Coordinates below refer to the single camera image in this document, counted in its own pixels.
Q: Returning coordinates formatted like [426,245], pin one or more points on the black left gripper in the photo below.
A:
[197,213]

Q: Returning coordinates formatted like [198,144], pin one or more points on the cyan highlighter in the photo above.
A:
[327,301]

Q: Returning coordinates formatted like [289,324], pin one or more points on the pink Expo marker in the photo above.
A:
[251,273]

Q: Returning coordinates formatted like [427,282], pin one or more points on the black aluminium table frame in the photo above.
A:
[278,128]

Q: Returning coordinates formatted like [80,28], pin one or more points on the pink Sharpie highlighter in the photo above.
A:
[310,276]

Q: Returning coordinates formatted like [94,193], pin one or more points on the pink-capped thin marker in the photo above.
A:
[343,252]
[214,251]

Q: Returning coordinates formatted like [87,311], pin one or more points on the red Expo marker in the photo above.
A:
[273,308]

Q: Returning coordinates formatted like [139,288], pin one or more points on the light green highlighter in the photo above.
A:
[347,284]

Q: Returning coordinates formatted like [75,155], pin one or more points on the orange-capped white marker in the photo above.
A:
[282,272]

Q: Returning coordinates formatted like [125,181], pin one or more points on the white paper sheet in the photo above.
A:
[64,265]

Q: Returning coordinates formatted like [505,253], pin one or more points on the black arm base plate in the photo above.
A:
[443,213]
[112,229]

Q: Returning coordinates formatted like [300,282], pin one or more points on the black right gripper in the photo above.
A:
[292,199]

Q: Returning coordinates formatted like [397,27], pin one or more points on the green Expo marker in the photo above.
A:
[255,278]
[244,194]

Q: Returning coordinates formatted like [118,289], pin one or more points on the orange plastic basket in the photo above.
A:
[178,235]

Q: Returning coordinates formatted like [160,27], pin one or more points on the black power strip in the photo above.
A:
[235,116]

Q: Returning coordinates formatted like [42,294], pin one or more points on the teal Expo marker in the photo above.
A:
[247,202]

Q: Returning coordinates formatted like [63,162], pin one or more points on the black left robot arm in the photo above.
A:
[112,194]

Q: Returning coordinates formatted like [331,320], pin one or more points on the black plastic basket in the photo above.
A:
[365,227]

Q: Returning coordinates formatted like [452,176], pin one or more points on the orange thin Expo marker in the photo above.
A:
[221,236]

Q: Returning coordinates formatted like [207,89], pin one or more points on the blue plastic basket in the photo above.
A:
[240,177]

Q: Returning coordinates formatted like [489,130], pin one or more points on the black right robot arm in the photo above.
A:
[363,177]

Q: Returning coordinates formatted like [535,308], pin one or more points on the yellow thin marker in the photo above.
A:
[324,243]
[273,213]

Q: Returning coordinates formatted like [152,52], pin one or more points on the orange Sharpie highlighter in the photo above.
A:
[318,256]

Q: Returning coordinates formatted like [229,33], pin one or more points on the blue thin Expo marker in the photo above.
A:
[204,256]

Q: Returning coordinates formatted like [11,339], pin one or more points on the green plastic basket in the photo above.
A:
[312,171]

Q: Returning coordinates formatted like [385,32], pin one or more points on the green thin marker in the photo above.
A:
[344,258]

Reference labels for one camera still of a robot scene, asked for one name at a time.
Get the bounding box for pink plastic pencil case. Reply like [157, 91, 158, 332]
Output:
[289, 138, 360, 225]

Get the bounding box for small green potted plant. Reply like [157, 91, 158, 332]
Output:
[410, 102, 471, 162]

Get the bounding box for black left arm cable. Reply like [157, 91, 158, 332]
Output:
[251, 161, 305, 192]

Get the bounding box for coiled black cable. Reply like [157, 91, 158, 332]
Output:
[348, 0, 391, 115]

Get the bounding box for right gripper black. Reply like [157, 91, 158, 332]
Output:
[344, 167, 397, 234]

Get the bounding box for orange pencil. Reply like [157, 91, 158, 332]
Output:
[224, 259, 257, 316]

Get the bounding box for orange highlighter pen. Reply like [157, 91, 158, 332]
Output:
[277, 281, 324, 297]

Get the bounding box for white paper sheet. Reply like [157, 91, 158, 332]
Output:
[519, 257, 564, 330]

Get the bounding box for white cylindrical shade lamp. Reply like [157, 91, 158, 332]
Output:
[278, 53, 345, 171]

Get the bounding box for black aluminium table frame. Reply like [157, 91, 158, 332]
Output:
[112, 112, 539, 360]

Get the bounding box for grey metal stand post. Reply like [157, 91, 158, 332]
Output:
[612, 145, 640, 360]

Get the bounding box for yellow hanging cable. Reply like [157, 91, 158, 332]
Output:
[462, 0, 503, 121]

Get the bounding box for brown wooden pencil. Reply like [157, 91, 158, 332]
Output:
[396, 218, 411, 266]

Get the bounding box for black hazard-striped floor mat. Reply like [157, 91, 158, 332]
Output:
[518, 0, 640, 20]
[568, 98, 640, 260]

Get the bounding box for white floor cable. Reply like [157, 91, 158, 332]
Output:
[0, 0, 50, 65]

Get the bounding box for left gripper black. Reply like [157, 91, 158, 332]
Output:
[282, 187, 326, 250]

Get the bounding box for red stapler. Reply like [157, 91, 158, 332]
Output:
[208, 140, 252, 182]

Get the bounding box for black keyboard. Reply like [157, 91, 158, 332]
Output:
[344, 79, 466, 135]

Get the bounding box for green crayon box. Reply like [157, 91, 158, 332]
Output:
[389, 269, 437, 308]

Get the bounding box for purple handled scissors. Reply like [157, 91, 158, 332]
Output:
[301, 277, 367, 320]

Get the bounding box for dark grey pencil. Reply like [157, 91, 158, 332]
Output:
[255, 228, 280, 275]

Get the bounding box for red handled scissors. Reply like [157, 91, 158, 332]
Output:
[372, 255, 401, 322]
--*--
- **WORK INSTRUCTION**
Report how many lines of the listing hold the word "aluminium", with nothing but the number.

- **ANSWER TO THE EXERCISE**
2